Paula l'enfant miracle

Et puis y a un ingrédient qui poppe en plein milieu qui fait tâche. Emiliano confie son douloureux secret à Daniela vers l’épisode 04. Daniela qui a perdu son fils, pour rappel. Donc elle le rejette en mode, “je ne te pardonnerai jamais” et là, il lui répond “ben t’as qu’à retourner avec Ulysse !”. Qui ? Aaaah, un mec avec qui elle a eu une aventure quelques temps plus tôt. Et qui qui débarque à la scène suivante ? Ulysse dis donc. Ulysse qui semble procureur mais un peu flic, aussi, j’ai pas tout compris. Toujours est-il qu’il traîne pas mal au commissariat et qu’il colle Daniela. A partir du moment où on mentionne son existence. Ca faisait vraiment : épisode 04, Ulysse n’existe pas, épisode 05, il ne quitte pas Daniela d’une semelle. Quoi ? J’avais eu la même sensation avec En un battement où Zacharias passe du mec fou amoureux de sa femme et prêt à tuer pour la sauver à Zach très amoureux de sa femme mais qui baise son assistante toutes les trois minutes. Quoi ? Et le pire, Qui a tué Sara qui réécrit l’histoire au fur et à mesure des épisodes et des saisons.

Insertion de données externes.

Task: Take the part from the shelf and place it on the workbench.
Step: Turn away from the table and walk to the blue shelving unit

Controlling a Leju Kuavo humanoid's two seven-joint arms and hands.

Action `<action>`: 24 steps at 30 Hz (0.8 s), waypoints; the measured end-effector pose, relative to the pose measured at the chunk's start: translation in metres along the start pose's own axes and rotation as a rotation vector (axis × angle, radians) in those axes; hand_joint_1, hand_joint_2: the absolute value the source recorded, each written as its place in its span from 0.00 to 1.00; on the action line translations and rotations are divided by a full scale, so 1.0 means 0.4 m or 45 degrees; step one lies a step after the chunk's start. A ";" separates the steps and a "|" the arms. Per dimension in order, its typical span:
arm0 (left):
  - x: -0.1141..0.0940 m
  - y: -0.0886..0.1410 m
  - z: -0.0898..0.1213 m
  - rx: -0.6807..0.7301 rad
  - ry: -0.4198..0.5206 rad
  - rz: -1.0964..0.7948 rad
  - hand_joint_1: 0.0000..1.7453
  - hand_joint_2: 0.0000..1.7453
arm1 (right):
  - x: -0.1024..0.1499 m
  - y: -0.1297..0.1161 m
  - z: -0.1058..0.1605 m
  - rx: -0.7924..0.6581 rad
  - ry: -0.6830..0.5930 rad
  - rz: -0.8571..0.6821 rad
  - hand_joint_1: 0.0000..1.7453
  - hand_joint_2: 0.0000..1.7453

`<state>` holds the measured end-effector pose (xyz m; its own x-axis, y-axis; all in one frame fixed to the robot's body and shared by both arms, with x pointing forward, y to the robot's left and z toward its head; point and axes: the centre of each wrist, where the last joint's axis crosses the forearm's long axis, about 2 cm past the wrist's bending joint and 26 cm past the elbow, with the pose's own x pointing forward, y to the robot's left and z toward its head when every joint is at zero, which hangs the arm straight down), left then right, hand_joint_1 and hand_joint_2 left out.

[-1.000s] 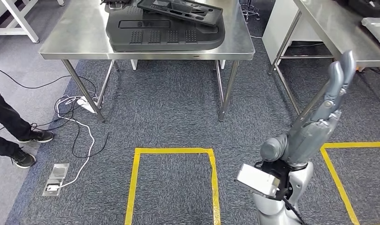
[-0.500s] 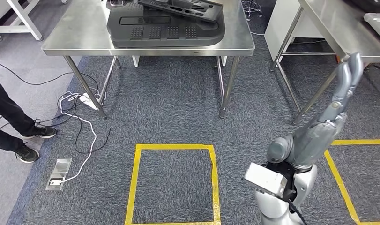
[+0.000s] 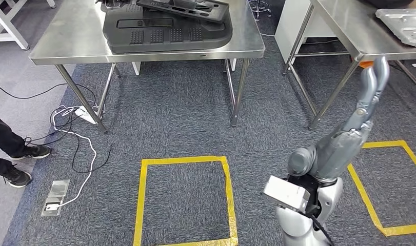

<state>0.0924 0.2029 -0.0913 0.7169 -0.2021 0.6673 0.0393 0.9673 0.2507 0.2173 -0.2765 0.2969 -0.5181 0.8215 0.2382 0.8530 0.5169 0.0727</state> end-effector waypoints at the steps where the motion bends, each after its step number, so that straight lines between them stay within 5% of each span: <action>1: 0.001 0.000 0.000 0.000 -0.001 0.000 0.00 0.00 | 0.000 0.000 0.000 -0.001 0.000 0.000 0.00 0.00; 24: -0.004 -0.003 0.004 -0.008 -0.018 -0.011 0.00 0.00 | 0.001 -0.004 0.002 0.000 -0.004 -0.003 0.00 0.00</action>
<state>0.0900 0.2019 -0.0916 0.7066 -0.2122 0.6750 0.0496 0.9665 0.2519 0.2156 -0.2770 0.2961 -0.5203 0.8210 0.2349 0.8517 0.5189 0.0729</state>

Daniela et Lucia dans Accidente

C’est toujours un truc qui m’agace dans les fictions, les virages serrés qui ne respectent pas ce qui nous était raconté avant. J’en ai parlé notamment au sujet du lesbianisme soudain où une héroïne se révèle soudain lesbienne et semble totalement oublier ses relations hétéros passées. Je veux bien croire qu’elle ait eu du mal à assumer ses attirances saphiques. Je ne dis pas. Mais si on prend le cas d’Alex dans Supergirl, elle se tape le méchant dans la saison 01 en sachant pertinemment que c’est une ordure parce qu’elle est irrésistiblement attirée par lui. Alors que tu peux admettre que ton personnage soit attiré par les hommes et les femmes, hein… Ca aurait moins fait “on jette son intrigue de la saison 01, ça ne nous arrange plus”. Autant pour Friends, on peut accepter certaines incohérences parce que ça dure 10 ans… Même si, moi, ça m’agaçait un peu. Autant un changement aussi radical d’une saison à l’autre voire d’un épisode à l’autre… Merde, respecte-moi, un peu. Je veux bien admettre quelques facilités scénaristiques mais là, c’est limite du multivers. Genre la Daniela des premiers épisodes, elle existe plus, en voici une nouvelle. 

Daniela est vénère

Et je crois que cette histoire d’Ulysse, c’est le symptôme le plus flagrant de la faiblesse d’écriture des télénovelas. En vrai, Accidente aurait dû tenir sur quatre épisodes max. Six si on change de perspective. Quand j’ai lu le synopsis de la série, j’ai immédiatement pensé à La gifle, une mini-série australienne avec Alex Dimitriades qui jouait Nick dans Hartley Coeur à vif. Que j’ai toujours préféré à Dylan parce que les lycéens de 30 ans, c’est moyen ma came. Cette mini-série de huit épisodes raconte un repas de famille/amis classique. A un moment, un gamin est chiant et le personnage d’Alex Dimitriades lui colle une baffe. Gros scandale et les familles vont se déchirer. La série va donc raconter ce même événement mais vu par les différents protagonistes. On découvre leur vie avant et après cet événement, ce que ça change. Bref, c’est du pur psychologique. Et j’ai cru que ce serait similaire avec Accidente. Pas l’histoire d’un gentil père de famille devenu meurtrier malgré lui avec un salopard de mafieux au cul et une enfant qui a vu la Vierge.

Accidente, avant l'accident

Bref, les scénaristes de télénovelas me font l’effet de cuisiniers un peu fous qui se lancent dans une recette et ajoutent des ingrédients un peu au pif au fur et à mesure de l’histoire, quitte à oublier le plat prévu initialement. Après, Accidente se laisse regarder mais à chaque carrefour, quand je me disais qu’un chemin semblait intéressant, on prenait systématiquement l’autre voie. Moi, ça m’intéresse la psyché de la petite fille qui a vu la vierge. Non, on va plutôt mettre une scène putassière où Charro essaie de violer sa femme. Avec qui il est depuis 18 ans mais apparemment, ça le démange d’être connard maintenant. Bref, plus le temps passe et plus je me dis que les mini-séries qui ne font qu’une poignée d’épisodes car y a pas tant à raconter, c’est le Graal. Les intrigues annexes qui ne servent à rien et qui ne sont pas tant développées, vraiment, stop.